::: Working data
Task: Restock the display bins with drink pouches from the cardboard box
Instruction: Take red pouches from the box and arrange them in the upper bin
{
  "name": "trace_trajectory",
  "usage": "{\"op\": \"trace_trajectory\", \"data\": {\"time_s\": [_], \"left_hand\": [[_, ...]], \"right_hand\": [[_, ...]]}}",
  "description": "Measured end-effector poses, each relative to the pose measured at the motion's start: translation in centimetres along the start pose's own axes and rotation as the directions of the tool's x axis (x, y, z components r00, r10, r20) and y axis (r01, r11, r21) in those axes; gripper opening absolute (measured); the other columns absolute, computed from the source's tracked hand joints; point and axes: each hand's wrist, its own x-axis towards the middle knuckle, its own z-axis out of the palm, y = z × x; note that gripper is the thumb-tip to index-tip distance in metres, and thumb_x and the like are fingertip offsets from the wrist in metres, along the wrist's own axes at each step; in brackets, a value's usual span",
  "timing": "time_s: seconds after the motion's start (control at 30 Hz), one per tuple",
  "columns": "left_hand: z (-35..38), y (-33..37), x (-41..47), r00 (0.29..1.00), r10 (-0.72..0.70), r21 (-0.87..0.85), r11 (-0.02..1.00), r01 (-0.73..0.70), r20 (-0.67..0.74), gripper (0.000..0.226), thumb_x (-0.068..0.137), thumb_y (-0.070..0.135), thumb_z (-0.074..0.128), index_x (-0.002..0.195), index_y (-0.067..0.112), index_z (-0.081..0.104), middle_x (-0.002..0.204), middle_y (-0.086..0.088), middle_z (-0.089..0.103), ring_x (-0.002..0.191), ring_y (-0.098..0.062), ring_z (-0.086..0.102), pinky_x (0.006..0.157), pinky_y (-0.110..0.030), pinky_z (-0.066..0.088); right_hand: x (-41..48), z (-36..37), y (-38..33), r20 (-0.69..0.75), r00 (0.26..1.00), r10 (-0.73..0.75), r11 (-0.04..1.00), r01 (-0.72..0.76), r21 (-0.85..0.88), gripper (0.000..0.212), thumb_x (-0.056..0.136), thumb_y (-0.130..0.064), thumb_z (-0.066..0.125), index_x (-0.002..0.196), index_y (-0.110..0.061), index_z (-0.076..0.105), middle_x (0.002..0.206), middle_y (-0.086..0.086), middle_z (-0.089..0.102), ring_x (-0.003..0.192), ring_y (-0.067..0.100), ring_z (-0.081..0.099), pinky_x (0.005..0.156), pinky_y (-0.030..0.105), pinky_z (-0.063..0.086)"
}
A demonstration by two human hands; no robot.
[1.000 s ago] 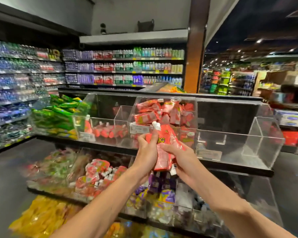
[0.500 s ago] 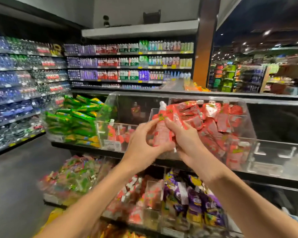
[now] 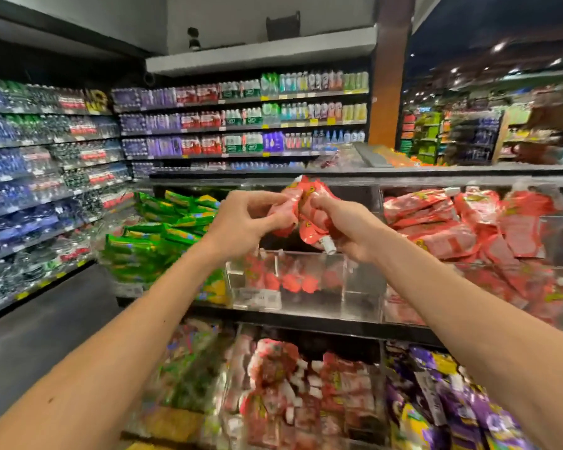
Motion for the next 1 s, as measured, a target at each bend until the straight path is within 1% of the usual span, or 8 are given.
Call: {"op": "trace_trajectory", "data": {"time_s": [0.07, 0.17, 0.37, 0.53, 0.63, 0.73, 0.9, 1.0], "left_hand": [[-1.2, -2.0, 1.9, 0.997, -0.012, 0.021, 1.000, 0.011, 0.072, 0.026, 0.086, 0.018, 0.078, 0.111, 0.012, 0.076, 0.097, 0.002, 0.077, 0.091, -0.010, 0.071, 0.090, -0.039, 0.057], [-2.1, -5.0, 4.7, 0.984, -0.046, 0.178, 0.984, 0.015, 0.171, 0.024, 0.085, 0.028, 0.079, 0.108, 0.021, 0.078, 0.090, 0.009, 0.078, 0.090, -0.011, 0.072, 0.087, -0.037, 0.057], [-0.1, -8.0, 9.3, 0.939, -0.127, 0.461, 0.887, -0.036, 0.319, 0.030, 0.087, 0.032, 0.076, 0.113, 0.018, 0.077, 0.111, -0.010, 0.074, 0.103, -0.024, 0.067, 0.078, -0.022, 0.043], [3.0, -11.1, 11.6, 0.898, -0.279, 0.664, 0.748, -0.018, 0.340, 0.024, 0.084, 0.032, 0.077, 0.100, 0.016, 0.077, 0.110, -0.014, 0.071, 0.102, -0.031, 0.066, 0.084, -0.034, 0.053], [3.5, -12.6, 11.9, 0.856, -0.377, 0.754, 0.657, -0.023, 0.354, 0.017, 0.078, 0.029, 0.083, 0.080, 0.020, 0.068, 0.105, -0.013, 0.070, 0.099, -0.031, 0.067, 0.081, -0.036, 0.056], [3.4, -12.5, 12.0, 0.808, -0.459, 0.810, 0.586, -0.038, 0.370, 0.026, 0.073, 0.026, 0.088, 0.084, 0.019, 0.065, 0.109, -0.010, 0.067, 0.098, -0.031, 0.066, 0.085, -0.044, 0.057], [4.0, -12.4, 12.8, 0.639, -0.639, 0.856, 0.515, -0.057, 0.427, 0.042, 0.085, 0.048, 0.074, 0.099, 0.009, 0.066, 0.105, -0.007, 0.067, 0.093, -0.028, 0.067, 0.086, -0.039, 0.057], [3.4, -12.3, 13.5, 0.706, -0.576, 0.815, 0.579, -0.004, 0.413, 0.035, 0.085, 0.043, 0.076, 0.100, 0.011, 0.072, 0.099, -0.007, 0.071, 0.085, -0.023, 0.070, 0.083, -0.038, 0.060]], "right_hand": [[1.7, 1.2, 0.5, -0.042, 0.999, 0.009, 0.996, -0.012, -0.090, 0.009, 0.092, -0.017, 0.064, 0.086, -0.010, 0.063, 0.053, 0.001, 0.055, 0.043, 0.011, 0.050, 0.049, 0.023, 0.046], [3.5, 2.3, 1.2, -0.119, 0.993, 0.012, 0.943, -0.051, -0.329, 0.025, 0.089, -0.018, 0.065, 0.065, -0.013, 0.059, 0.048, 0.001, 0.048, 0.045, 0.014, 0.042, 0.048, 0.023, 0.032], [6.2, 2.2, 2.3, -0.246, 0.969, 0.016, 0.836, -0.148, -0.528, 0.027, 0.084, -0.012, 0.066, 0.060, -0.012, 0.052, 0.048, 0.004, 0.042, 0.032, 0.013, 0.033, 0.036, 0.014, 0.024], [8.5, 2.1, 3.1, -0.218, 0.967, 0.128, 0.778, -0.234, -0.582, 0.020, 0.090, -0.012, 0.062, 0.074, -0.009, 0.051, 0.042, 0.000, 0.046, 0.029, 0.010, 0.037, 0.034, 0.016, 0.028], [9.3, 2.1, 3.3, -0.200, 0.965, 0.167, 0.725, -0.258, -0.639, 0.036, 0.094, -0.015, 0.060, 0.062, -0.010, 0.046, 0.030, -0.005, 0.040, 0.020, 0.006, 0.032, 0.030, 0.011, 0.024], [10.0, 1.9, 3.5, -0.162, 0.967, 0.198, 0.735, -0.256, -0.629, 0.040, 0.096, -0.017, 0.058, 0.058, -0.011, 0.047, 0.029, -0.007, 0.039, 0.022, 0.006, 0.034, 0.030, 0.011, 0.024], [10.8, 2.2, 4.3, -0.092, 0.935, 0.344, 0.845, -0.350, -0.405, 0.027, 0.102, -0.018, 0.051, 0.077, -0.008, 0.055, 0.055, 0.002, 0.053, 0.053, 0.016, 0.048, 0.050, 0.027, 0.052], [11.2, 2.1, 4.3, -0.103, 0.918, 0.382, 0.858, -0.394, -0.329, 0.020, 0.101, -0.023, 0.054, 0.089, -0.007, 0.056, 0.080, 0.009, 0.062, 0.069, 0.021, 0.060, 0.055, 0.033, 0.057]]}}
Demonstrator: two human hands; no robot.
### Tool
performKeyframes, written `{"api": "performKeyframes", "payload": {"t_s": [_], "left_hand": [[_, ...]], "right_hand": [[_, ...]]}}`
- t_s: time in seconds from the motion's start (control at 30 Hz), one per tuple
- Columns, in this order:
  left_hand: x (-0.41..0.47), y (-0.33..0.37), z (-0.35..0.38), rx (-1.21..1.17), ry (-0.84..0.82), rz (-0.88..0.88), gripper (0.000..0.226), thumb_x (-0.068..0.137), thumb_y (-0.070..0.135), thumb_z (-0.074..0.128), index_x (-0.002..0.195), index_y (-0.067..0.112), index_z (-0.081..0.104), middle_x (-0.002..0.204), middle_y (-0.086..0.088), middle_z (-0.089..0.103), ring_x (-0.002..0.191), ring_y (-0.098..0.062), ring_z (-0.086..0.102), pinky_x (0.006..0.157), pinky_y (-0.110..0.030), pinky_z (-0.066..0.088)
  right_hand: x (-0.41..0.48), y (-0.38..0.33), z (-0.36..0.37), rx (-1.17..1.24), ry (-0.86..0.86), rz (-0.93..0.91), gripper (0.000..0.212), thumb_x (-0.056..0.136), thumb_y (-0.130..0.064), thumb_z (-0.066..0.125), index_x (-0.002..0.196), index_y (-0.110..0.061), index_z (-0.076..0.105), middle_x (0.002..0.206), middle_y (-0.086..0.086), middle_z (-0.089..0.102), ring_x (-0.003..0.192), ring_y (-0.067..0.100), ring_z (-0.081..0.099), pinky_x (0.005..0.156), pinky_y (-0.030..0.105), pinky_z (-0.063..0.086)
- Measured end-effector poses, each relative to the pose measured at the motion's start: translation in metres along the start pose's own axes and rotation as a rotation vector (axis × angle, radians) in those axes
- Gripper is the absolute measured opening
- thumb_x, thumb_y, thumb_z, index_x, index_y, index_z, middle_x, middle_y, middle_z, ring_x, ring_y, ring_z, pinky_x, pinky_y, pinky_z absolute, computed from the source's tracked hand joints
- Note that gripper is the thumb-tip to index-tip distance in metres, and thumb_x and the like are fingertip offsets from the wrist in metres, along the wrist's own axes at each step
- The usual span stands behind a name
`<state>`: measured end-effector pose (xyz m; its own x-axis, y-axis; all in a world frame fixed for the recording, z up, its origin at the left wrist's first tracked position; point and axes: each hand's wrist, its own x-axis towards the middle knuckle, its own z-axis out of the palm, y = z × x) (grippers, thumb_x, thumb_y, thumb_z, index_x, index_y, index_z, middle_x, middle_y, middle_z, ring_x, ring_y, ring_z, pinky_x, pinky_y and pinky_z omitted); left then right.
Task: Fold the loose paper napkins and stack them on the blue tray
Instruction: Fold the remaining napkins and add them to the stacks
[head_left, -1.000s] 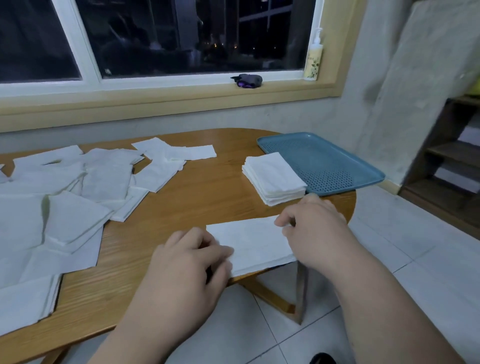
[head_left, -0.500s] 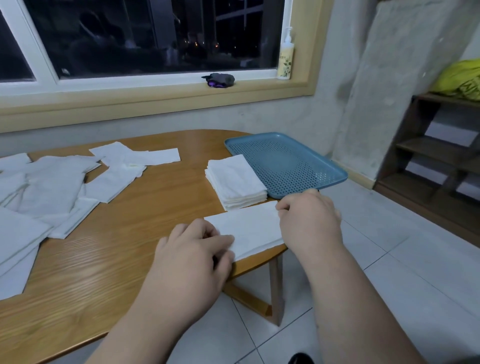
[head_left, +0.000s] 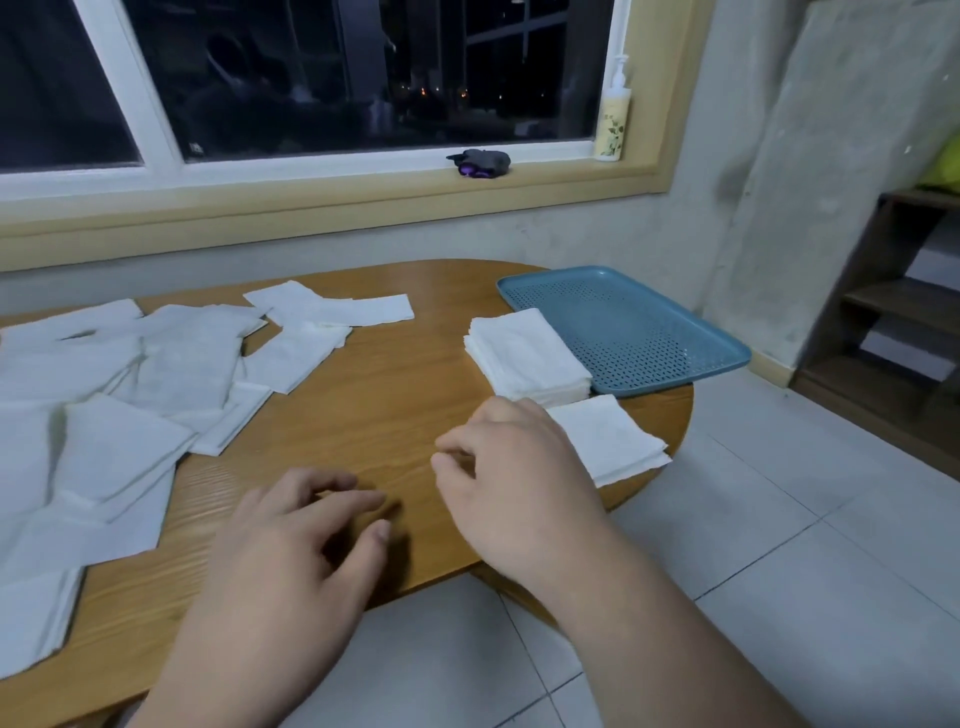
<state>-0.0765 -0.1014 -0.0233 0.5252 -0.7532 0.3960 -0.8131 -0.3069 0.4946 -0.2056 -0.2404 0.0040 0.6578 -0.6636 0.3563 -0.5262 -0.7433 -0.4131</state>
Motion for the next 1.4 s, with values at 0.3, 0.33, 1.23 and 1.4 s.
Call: {"api": "performKeyframes", "payload": {"t_s": [0.3, 0.33, 1.23, 1.4], "left_hand": [[-0.004, -0.065, -0.052, 0.152, 0.043, -0.023, 0.048, 0.081, 0.061, 0.036, 0.098, 0.039, 0.075, 0.104, 0.024, 0.056, 0.101, -0.009, 0.05, 0.09, -0.039, 0.046], [-0.001, -0.071, -0.056, 0.166, 0.044, -0.024, 0.048, 0.082, 0.06, 0.035, 0.098, 0.039, 0.074, 0.103, 0.023, 0.057, 0.1, -0.009, 0.05, 0.089, -0.037, 0.045], [0.004, -0.087, -0.055, 0.159, 0.094, -0.048, 0.034, 0.084, 0.051, 0.04, 0.077, 0.034, 0.068, 0.088, 0.02, 0.057, 0.091, -0.008, 0.05, 0.082, -0.032, 0.045], [0.002, -0.086, -0.054, 0.163, 0.118, -0.01, 0.032, 0.083, 0.05, 0.042, 0.078, 0.035, 0.07, 0.088, 0.021, 0.057, 0.09, -0.011, 0.053, 0.077, -0.035, 0.047]], "right_hand": [[0.029, -0.057, 0.038, 0.012, -0.177, -0.066, 0.038, 0.097, -0.045, 0.047, 0.131, -0.033, 0.06, 0.126, -0.021, 0.052, 0.117, 0.004, 0.046, 0.098, 0.03, 0.047], [0.042, -0.063, 0.044, 0.002, -0.199, -0.052, 0.04, 0.097, -0.044, 0.048, 0.135, -0.032, 0.057, 0.133, -0.018, 0.05, 0.121, 0.006, 0.046, 0.1, 0.032, 0.047], [0.168, -0.054, 0.109, -0.371, -0.191, 0.265, 0.043, 0.101, -0.042, 0.031, 0.131, -0.019, 0.05, 0.135, 0.01, 0.038, 0.122, 0.031, 0.036, 0.1, 0.043, 0.036], [0.099, -0.065, 0.08, -0.318, -0.235, 0.157, 0.026, 0.102, -0.035, 0.03, 0.105, -0.022, 0.053, 0.124, 0.006, 0.041, 0.112, 0.026, 0.038, 0.094, 0.039, 0.039]]}}
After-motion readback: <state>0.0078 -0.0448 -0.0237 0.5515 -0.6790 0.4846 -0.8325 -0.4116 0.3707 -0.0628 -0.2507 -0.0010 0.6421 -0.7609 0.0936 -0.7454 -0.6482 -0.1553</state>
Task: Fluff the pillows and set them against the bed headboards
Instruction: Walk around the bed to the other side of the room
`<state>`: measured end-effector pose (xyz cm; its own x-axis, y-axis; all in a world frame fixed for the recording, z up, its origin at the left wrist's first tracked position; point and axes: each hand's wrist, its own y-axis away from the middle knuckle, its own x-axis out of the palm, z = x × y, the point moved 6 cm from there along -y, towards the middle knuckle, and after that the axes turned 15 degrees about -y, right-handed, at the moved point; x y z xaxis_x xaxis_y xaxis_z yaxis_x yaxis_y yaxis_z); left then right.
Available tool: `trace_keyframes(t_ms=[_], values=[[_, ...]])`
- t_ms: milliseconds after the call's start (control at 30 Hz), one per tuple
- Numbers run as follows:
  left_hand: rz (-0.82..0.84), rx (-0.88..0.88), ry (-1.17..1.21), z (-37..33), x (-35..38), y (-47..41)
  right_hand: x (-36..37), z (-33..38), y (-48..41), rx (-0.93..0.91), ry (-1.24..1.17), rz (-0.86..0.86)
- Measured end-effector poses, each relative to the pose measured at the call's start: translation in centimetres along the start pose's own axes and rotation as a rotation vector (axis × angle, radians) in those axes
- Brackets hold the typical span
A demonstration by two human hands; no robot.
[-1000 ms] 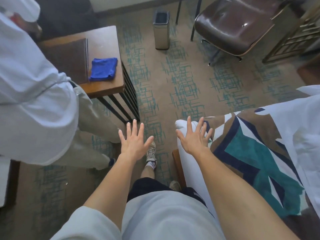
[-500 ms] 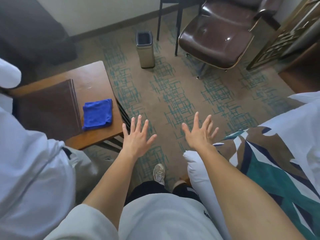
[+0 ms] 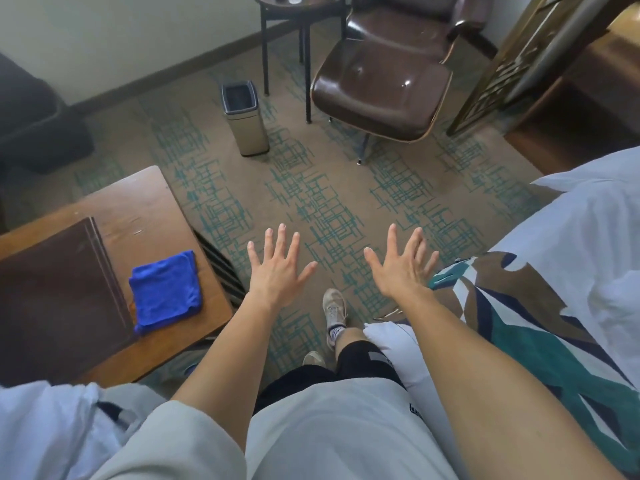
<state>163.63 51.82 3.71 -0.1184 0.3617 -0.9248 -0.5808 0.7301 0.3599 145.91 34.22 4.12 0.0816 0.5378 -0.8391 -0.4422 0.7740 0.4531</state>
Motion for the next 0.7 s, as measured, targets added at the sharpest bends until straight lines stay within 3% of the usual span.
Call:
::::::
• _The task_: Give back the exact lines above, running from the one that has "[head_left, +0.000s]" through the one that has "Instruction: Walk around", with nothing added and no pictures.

• _Exercise response_:
[head_left, +0.000s] 
<state>-0.0765 -0.1014 -0.0233 0.5252 -0.7532 0.3960 -0.8131 -0.3069 0.4946 -0.2056 -0.2404 0.0040 0.6578 -0.6636 0.3563 -0.5262 -0.7433 -0.4131</state>
Motion for the next 1.4 s, with values at 0.3, 0.33, 1.23 and 1.4 s.
Call: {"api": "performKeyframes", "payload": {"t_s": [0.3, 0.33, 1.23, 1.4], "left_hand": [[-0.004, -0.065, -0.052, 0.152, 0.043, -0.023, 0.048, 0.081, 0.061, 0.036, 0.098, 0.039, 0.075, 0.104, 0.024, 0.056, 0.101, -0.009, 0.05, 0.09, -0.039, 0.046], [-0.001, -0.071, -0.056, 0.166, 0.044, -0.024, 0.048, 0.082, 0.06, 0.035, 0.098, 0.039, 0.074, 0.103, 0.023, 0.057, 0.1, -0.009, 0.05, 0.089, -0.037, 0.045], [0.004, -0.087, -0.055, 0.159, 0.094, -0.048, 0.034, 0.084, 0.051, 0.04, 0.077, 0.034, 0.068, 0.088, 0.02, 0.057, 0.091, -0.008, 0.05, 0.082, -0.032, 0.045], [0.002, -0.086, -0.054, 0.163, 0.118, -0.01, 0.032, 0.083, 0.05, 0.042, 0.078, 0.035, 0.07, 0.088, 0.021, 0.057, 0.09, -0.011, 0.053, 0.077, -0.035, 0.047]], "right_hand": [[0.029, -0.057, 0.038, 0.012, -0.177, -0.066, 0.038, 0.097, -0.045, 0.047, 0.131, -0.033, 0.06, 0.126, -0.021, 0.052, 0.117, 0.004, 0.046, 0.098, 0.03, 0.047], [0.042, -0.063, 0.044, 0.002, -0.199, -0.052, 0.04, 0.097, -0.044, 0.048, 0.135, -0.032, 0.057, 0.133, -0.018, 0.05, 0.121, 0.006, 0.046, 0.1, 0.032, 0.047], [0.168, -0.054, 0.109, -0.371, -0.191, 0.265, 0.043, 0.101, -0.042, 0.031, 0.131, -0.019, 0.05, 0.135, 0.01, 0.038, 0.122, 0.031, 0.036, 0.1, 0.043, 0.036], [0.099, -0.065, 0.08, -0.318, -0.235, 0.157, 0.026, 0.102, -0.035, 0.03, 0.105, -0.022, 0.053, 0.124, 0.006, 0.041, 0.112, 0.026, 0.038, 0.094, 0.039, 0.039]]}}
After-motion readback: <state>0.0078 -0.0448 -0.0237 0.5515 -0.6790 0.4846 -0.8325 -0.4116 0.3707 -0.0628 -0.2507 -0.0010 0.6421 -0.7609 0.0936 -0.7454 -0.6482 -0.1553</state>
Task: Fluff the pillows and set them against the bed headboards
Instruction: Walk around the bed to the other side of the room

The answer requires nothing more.